In the case of the 3D solid model, bonded surface-to-surface contact pairs are used to define contact between the cross sectional elements and the pilot node. The pilot node is located at the center of the cross section. The cross sectional elements and/or contact surfaces are meshed using CONTA174 elements (3D 8-node surface-to-surface contact) as shown in the figure above.
Similarly, for the 2D axisymmetric model, bonded node-to-surface contact pairs are used to define contact between the cross sectional nodes and the pilot node. CONTA175 elements (2D/3D node-to-surface contact) are used to mesh the cross sectional nodes and/or contact surfaces as shown in the figure below.
The Multipoint Constraints (MPC) algorithm is used for bonded contact through KEYOPT(2) = 2 when modeling both contact pairs.
TARGE170 elements are used to mesh the pilot node in both models. All degrees of freedom (DOF) of this pilot node are constrained through KEYOPT(4) = 111111.
The following input fragments show the steps involved in creating the contact pairs for the 2D axisymmetric model:
/prep7 et, 1, conta175 ! Define Contact 175 element et, 2, targe170 ! Define Target 170 element keyopt, 2, 2, 1 ! Don't fix the pilot node keyopt, 2, 4, 111111 ! Constrained all DOFs keyopt, 1, 12, 5 ! Bonded Contact keyopt, 1, 4, 0 ! Rigid RBE3 style load keyopt, 1, 2, 2 ! MPC style contact nsel, s, loc, x, 89.01 ! Select nodes at the user specified location nplot cm, contactp1, node type, 1 real, 1 mat, 1 /com, Creating bonded contact pairs for defining Point Mass nn = 0 *get, numn, node,, count *do, i, 1, numn ! Loop to create contact elements on selected nodes nn = ndnext(nn) e, nn ! Create contact elements on node one by one *enddo allsel, all, all *set, _npilot, 2 ! Set node 2 as a pilot node (user defined) type, 2 mat, 1 real, 1 tshap, pilo e, _npilot ! Create target element on pilot node tshap
Bearings are used to support the rotor in the lateral direction. Two identical undamped and linear orthotropic bearings were modeled using COMBI214 elements, as shown in the figure below and in Figure 14.13: Bearings Modeled with COMBI214 Elements (2D Axisymmetric Model).

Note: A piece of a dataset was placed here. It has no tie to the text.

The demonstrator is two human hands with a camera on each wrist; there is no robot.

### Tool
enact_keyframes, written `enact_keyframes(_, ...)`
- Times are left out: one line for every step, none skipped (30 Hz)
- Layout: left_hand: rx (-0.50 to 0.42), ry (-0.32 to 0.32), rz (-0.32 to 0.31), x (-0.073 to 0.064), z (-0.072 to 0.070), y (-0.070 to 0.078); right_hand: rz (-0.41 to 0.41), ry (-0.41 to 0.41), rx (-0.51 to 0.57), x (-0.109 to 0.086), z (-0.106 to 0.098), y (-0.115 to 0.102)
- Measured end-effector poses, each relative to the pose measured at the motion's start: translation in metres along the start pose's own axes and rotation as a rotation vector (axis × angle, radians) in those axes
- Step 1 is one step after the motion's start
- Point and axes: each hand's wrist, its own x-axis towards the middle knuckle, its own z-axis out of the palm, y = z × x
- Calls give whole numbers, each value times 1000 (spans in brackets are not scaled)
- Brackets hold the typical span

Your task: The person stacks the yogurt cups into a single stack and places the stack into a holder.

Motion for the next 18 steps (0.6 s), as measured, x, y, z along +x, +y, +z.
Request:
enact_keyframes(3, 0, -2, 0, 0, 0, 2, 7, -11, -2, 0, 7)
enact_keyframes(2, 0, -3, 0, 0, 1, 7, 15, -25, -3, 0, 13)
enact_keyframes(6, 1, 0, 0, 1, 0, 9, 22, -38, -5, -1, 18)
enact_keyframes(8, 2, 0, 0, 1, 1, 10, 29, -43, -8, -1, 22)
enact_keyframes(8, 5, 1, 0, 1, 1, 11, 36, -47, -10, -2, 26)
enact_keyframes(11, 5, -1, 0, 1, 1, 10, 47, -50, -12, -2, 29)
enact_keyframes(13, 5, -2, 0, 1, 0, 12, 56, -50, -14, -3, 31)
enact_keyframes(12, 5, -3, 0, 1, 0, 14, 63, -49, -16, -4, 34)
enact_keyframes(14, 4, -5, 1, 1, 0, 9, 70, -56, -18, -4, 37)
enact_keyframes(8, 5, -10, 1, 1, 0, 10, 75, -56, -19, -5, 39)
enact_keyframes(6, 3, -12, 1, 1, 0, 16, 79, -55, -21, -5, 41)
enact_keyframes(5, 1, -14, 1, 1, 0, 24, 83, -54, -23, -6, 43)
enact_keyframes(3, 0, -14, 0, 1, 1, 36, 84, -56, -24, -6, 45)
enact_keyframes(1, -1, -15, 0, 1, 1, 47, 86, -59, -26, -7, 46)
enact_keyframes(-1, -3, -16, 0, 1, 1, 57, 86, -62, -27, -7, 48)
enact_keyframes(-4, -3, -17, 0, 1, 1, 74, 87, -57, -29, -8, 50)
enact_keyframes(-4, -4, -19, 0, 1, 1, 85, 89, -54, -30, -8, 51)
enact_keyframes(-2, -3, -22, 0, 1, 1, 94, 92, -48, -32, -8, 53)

KEYOPT(2) = 1 is used to define the elements in a plane parallel to the YZ plane. The DOFs of these elements are then UY and UZ.
The X, Y, and Z axes should be added to the following figure (see Figure 14.4: 3D Geometry for the directions).
Following is the general process for modeling the bearings:
Create the contact pairs at the bearing locations (the geometry is sliced beforehand at these locations).
Mesh the contact surfaces with CONTA174 elements for the 3D solid model, and CONTA175 elements for the 2D axisymmetric model.
Create nodes at the center of the cross section of the rotor at each bearing location (at the pilot node locations). It will represent the second node of the bearing.
Create the COMBI214 elements using these nodes and the pilot nodes.
The contact pairs shown in the figure below must be created to model the bearings. The contact pairs are modeled in a similar fashion to the disk modeled in the previous section.
To model an orthotropic bearing, an additional node is created at the center of the cross section of the rotor at the bearing location. This node is then connected to pilot node using COMBI214 elements. To visualize this element, offset the node along the Y-direction without altering the results as shown in the figure below and in Figure 14.11: Bearings Modeled with COMBI214 Elements (3D solid model).